**EXERCISE GOAL**
Please restate the material below word for word, from the first line through the one that contains "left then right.", inclusive.

**COLLECTED MATERIAL**
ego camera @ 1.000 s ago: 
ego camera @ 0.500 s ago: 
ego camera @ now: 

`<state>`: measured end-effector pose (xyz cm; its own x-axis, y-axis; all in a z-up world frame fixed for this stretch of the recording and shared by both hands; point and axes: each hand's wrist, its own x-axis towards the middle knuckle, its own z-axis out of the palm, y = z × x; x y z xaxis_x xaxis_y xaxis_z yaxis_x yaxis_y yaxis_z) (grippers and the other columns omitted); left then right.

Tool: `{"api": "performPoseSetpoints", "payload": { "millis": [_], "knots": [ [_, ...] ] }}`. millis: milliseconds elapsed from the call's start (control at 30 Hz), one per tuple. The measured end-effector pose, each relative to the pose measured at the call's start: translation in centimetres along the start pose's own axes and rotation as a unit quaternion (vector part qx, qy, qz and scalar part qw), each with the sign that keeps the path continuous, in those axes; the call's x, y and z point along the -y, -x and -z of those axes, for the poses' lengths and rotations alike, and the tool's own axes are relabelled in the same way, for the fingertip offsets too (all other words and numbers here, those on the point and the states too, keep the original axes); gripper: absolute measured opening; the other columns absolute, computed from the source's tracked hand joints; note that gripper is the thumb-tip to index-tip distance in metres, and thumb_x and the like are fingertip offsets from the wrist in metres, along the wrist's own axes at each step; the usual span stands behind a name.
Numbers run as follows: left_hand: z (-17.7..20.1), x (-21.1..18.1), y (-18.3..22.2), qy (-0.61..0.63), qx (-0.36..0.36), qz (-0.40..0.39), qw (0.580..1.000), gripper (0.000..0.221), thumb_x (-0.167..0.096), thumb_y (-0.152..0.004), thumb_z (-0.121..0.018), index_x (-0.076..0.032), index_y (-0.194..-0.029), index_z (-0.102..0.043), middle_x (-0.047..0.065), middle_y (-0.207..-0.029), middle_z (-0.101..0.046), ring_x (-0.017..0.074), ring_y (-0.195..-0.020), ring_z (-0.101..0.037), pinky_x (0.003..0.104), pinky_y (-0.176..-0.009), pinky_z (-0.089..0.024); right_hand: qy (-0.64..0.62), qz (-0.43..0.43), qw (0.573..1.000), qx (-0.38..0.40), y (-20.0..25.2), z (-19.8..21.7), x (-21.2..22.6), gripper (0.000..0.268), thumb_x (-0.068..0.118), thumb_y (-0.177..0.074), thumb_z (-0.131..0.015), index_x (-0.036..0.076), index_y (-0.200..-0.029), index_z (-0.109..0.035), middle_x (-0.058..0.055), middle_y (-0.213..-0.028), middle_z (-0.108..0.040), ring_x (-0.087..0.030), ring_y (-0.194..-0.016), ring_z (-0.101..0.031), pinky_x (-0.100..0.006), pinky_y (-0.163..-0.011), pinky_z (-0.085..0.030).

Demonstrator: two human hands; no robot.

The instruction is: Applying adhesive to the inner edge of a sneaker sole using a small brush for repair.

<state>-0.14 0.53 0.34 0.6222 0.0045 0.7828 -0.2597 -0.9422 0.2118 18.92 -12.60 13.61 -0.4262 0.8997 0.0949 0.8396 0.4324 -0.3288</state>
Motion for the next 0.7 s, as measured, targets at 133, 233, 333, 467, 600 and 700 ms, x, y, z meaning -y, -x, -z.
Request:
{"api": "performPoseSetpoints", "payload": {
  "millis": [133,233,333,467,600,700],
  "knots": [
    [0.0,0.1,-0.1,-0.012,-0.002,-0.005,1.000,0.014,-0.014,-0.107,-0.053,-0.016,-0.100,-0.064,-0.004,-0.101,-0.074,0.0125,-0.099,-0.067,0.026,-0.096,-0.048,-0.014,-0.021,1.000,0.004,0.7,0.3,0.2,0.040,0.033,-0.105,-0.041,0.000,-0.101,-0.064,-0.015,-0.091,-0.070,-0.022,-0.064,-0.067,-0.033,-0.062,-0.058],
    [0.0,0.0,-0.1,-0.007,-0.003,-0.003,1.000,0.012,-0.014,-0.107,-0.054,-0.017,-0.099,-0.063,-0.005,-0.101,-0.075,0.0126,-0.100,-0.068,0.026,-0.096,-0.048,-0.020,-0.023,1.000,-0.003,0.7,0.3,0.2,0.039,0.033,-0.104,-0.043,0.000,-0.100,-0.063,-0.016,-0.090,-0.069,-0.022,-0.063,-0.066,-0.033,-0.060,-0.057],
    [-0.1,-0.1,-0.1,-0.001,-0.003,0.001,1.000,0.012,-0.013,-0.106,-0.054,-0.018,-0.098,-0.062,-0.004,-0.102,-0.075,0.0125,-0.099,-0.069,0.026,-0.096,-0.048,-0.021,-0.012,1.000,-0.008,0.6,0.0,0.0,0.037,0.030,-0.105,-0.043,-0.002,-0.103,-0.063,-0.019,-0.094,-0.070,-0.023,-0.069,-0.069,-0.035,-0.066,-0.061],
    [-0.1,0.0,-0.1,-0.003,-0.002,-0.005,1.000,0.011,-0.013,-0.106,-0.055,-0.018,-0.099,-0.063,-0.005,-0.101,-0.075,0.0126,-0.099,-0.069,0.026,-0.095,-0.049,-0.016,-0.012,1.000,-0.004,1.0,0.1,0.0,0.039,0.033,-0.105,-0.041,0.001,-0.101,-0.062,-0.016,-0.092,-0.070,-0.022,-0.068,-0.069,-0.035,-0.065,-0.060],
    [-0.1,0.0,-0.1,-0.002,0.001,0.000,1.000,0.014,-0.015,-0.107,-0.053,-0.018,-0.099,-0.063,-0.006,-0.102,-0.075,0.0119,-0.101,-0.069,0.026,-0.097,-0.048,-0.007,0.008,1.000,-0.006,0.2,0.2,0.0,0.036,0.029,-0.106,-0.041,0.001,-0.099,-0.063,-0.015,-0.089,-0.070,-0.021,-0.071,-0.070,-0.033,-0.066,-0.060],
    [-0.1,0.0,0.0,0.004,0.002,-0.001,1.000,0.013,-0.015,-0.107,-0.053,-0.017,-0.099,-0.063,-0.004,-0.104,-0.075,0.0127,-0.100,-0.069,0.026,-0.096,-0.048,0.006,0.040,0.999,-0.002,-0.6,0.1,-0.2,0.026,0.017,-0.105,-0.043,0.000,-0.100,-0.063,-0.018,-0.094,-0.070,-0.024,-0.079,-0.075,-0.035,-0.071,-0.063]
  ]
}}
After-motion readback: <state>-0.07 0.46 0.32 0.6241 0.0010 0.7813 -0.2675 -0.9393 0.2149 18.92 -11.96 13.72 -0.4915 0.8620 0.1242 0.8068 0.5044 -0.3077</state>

**TASK RESPONSE**
ego camera @ 1.000 s ago: 
ego camera @ 0.500 s ago: 
ego camera @ now: 

`<state>`: measured end-effector pose (xyz cm; its own x-axis, y-axis; all in a z-up world frame fixed for this stretch of the recording and shared by both hands; point and axes: each hand's wrist, its own x-axis towards the middle knuckle, its own z-axis out of the palm, y = z × x; x y z xaxis_x xaxis_y xaxis_z yaxis_x yaxis_y yaxis_z) (grippers and the other columns omitted); left then right.

With this, the answer is done.